> [What is expected]:
Look at each line below and count those with the word "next"; the answer is that number only.

> [Data for processing]:
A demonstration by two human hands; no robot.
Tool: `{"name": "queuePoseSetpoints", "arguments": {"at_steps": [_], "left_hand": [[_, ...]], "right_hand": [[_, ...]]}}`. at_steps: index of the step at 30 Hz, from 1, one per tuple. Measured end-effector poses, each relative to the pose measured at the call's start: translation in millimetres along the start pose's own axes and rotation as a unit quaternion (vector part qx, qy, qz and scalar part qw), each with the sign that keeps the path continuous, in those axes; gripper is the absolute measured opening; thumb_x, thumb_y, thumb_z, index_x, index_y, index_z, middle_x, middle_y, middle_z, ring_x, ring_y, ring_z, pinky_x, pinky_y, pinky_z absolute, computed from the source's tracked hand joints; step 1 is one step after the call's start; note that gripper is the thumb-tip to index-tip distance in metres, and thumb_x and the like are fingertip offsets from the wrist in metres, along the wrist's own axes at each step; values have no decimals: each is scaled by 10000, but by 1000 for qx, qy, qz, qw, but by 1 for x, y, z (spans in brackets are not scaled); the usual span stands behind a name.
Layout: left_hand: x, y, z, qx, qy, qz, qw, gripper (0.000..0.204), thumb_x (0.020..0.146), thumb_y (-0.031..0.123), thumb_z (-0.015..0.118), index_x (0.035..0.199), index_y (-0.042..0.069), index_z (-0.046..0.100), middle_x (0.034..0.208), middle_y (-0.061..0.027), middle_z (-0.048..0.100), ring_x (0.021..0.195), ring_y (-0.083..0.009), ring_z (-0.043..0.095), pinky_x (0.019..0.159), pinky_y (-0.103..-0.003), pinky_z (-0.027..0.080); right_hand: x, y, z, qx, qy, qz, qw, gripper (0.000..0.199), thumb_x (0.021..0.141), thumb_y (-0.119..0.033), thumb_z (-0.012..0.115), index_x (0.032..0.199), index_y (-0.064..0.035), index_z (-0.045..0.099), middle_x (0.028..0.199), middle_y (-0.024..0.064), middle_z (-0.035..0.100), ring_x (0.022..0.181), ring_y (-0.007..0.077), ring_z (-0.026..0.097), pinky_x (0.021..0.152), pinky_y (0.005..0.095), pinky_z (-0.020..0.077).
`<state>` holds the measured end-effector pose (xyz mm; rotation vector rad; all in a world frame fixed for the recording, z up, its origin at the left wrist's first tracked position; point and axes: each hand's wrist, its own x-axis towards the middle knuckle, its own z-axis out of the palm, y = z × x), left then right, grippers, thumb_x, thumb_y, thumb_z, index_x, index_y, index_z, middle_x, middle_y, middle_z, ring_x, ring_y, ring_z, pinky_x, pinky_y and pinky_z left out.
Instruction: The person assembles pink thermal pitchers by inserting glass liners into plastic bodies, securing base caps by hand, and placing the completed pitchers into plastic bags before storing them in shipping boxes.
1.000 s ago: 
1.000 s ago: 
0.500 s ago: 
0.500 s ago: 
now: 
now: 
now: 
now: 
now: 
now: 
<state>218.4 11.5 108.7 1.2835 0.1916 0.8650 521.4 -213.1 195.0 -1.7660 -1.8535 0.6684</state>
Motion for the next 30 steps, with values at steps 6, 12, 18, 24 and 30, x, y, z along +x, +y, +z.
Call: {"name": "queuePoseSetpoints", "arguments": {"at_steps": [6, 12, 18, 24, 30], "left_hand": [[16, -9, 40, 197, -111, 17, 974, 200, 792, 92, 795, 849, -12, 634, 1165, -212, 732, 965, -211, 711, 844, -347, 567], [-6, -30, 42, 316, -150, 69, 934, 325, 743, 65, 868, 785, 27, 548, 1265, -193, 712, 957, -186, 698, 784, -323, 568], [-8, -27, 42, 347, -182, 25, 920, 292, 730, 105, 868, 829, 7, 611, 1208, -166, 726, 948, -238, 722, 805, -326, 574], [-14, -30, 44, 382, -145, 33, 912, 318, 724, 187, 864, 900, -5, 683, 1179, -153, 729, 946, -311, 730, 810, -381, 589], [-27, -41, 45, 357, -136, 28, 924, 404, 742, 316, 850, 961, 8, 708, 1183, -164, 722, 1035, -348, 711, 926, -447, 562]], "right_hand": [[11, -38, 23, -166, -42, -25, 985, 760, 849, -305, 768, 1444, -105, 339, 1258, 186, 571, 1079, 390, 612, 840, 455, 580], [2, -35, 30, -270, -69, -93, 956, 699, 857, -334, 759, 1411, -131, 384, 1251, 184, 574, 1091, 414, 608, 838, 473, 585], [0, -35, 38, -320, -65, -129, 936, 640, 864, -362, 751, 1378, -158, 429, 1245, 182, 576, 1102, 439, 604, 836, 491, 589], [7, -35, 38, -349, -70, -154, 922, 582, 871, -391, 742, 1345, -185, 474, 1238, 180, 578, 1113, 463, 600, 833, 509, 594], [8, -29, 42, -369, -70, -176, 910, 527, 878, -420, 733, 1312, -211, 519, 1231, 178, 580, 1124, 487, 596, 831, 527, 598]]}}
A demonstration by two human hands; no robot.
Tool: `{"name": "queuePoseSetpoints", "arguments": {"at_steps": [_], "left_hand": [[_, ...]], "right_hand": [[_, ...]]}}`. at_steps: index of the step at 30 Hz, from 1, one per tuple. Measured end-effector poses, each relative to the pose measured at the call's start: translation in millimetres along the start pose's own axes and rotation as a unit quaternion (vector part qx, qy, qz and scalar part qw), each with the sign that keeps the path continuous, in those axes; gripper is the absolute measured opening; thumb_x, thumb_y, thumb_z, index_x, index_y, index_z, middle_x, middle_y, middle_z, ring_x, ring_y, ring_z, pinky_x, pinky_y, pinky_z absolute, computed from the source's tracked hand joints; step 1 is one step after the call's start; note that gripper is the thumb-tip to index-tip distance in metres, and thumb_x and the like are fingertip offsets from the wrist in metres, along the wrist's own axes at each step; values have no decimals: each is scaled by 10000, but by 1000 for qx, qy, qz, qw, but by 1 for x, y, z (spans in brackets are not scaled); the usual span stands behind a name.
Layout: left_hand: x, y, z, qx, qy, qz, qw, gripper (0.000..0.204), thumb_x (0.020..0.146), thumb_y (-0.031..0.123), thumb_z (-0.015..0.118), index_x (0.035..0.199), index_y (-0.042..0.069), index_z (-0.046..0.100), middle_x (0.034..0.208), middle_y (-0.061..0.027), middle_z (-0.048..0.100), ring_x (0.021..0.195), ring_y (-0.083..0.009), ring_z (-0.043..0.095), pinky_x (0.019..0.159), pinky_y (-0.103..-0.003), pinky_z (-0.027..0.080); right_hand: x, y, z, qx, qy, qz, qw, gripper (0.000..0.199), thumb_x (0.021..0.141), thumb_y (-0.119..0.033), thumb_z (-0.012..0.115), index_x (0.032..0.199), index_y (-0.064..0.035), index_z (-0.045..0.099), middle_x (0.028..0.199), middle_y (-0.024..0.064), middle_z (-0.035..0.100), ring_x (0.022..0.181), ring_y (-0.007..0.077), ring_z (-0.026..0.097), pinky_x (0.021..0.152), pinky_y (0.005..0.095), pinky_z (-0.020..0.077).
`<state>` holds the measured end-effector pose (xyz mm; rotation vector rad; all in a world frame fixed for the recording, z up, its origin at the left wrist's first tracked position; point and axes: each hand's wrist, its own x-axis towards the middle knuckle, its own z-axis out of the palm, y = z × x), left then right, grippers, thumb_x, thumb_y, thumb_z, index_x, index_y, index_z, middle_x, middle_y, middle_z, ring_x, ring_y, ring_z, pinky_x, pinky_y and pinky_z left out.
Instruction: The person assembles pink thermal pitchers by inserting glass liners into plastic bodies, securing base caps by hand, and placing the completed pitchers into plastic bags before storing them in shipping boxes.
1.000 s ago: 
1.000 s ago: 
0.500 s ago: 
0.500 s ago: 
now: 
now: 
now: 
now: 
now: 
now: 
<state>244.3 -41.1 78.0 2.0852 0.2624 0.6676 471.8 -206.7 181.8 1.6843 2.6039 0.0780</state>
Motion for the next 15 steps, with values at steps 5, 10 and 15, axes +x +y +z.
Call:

> [Answer below]:
2